K. se llevó la mano al sombrero para rascarse la frente despejada.
— No sé, pero ahora mismo todo es posible. Mésio era un estorbo en todos los sentidos y quitar del juego a un pobre que no tiene donde caerse muerto podría tener sus beneficios. No lo sabemos pero te prometo que lo sabremos.
— Sigo pensando que sería mejor hablar con la poli. -comentó Baldomero buscando los ojos del otro- Ya sabes lo que pienso de este lío en el que cada vez nos vamos metiendo más y en el que se va viendo más oscuro cada día que pasa.
— La policía tiene poco interés. Es un pobre diablo más que muere sin que le importe un pijo a nadie. Joder, Bal, le debemos esto a Mésio. Si no lo hacemos nosotros no lo hará ni Dios.
Dijo K. con un aplomo que se concentró en sus ojos turbios.
Les trajeron la comida regada con agua del grifo. No hacía falta preguntar al camarero que les sirvió si los clientes eran vip, ni siquiera les deseó buen provecho.
Apenas acometía K. con el segundo huevo frito cuando dio un respingo para incorporarse y colocarse atropelladamente la cazadora y ajustarse el sombrero.

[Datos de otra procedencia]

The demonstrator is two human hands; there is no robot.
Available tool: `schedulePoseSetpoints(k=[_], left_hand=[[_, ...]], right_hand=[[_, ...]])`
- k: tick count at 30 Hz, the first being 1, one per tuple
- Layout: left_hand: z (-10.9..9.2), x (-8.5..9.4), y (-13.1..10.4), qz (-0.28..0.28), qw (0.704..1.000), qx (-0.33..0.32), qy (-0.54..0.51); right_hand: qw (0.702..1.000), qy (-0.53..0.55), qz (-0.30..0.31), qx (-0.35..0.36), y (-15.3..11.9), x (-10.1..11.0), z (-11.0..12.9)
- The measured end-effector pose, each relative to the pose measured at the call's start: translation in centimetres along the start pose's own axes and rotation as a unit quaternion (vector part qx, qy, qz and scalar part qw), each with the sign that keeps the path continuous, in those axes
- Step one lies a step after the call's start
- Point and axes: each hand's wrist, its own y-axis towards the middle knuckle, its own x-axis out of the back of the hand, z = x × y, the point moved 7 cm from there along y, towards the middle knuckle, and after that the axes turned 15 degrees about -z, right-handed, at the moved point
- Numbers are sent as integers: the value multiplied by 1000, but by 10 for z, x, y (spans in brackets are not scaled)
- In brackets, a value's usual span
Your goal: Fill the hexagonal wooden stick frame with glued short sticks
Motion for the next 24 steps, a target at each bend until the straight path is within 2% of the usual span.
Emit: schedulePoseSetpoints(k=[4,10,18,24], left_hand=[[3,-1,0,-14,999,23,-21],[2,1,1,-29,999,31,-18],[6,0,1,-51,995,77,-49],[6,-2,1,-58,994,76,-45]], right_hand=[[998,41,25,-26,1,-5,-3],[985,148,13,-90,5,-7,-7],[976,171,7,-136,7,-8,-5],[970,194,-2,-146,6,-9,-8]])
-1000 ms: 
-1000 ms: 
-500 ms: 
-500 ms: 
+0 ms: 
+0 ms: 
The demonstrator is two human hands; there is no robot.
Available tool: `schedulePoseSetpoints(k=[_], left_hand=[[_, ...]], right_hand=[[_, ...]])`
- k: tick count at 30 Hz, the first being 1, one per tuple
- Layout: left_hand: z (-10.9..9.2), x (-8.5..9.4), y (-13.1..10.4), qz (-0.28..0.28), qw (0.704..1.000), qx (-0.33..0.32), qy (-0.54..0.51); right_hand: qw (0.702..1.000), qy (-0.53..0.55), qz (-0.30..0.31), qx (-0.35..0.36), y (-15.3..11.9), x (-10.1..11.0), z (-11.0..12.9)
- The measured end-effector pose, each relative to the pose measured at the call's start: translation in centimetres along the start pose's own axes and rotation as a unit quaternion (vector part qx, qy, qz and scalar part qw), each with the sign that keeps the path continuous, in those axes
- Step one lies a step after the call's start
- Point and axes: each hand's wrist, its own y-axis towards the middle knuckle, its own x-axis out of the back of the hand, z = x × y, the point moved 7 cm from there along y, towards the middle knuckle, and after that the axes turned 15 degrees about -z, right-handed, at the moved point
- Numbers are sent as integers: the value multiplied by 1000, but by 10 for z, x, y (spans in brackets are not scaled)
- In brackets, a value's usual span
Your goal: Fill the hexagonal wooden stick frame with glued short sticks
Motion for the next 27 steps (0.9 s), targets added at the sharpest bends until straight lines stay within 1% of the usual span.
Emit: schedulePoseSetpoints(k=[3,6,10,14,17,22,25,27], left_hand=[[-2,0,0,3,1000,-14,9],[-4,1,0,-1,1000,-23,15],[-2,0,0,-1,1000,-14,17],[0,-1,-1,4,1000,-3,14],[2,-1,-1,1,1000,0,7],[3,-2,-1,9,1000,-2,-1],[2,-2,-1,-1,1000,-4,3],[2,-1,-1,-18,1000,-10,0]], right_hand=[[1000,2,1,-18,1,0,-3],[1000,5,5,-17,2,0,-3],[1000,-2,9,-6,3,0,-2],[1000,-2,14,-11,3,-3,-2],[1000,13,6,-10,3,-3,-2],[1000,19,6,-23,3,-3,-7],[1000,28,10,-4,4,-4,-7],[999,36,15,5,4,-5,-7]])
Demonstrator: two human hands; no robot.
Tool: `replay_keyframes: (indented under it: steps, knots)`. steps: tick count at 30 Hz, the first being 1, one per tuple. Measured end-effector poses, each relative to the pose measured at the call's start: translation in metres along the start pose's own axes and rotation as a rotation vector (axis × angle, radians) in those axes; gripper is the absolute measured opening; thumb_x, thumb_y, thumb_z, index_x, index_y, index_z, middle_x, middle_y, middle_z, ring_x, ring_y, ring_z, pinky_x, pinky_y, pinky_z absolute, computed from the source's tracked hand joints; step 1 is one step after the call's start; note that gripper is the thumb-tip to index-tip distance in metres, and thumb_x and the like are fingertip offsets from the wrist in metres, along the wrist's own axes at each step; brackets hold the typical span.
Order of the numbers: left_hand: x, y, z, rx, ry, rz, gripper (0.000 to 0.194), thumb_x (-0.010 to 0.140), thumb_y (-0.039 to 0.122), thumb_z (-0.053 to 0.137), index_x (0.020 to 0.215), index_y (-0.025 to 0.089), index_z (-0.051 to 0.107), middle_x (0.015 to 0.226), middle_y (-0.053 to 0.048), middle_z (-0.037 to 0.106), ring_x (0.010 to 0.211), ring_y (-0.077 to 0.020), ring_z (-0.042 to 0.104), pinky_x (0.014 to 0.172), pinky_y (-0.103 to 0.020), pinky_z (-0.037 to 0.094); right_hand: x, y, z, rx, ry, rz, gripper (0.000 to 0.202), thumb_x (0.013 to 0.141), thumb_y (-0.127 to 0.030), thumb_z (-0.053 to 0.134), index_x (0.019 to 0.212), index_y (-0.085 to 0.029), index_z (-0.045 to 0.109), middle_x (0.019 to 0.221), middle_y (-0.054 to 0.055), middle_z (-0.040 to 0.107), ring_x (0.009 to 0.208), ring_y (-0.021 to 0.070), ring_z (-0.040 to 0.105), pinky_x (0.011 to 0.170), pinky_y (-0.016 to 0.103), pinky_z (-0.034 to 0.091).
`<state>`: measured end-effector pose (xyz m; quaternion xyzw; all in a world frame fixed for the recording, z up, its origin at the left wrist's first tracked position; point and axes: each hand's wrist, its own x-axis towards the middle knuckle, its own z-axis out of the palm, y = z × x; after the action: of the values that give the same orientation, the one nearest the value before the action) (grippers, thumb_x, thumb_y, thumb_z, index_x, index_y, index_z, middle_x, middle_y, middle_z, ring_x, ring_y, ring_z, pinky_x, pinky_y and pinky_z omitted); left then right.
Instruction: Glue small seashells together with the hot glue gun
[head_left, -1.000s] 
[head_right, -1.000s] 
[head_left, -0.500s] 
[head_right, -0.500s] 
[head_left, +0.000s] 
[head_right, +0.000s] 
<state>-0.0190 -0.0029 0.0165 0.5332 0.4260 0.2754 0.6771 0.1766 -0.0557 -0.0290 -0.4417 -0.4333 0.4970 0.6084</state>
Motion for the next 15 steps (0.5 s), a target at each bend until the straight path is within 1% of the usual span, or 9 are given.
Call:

— Sale del portal, Bal. -señaló a la cristalera del restaurante mientras a Baldomero le chorreaba un hilillo amarillento del labio- Nos vemos en el barrio….O, bueno, mejor te cuento lo que sea en un mensaje. Tú come tranquilo.
Añadió antes de salir del restaurante.
Natalia Costán caminaba por la acera unos metros por delante de él. Llevaba el mismo, o muy parecido, lustroso abrigo de piel con que la vio en la sede de “Contorsam”. Tenía puestas unas gafas enormes de sol y el cabello sujeto en una coleta que bamboleaba a un lado y a otro como la mujer más resuelta del planeta. K. prendió un cigarrillo y se cruzó de acera para seguirla con perspectiva. Al llegar a Francisco Silvela giró a la izquierda con dirección a la Plaza de Manuel Becerra.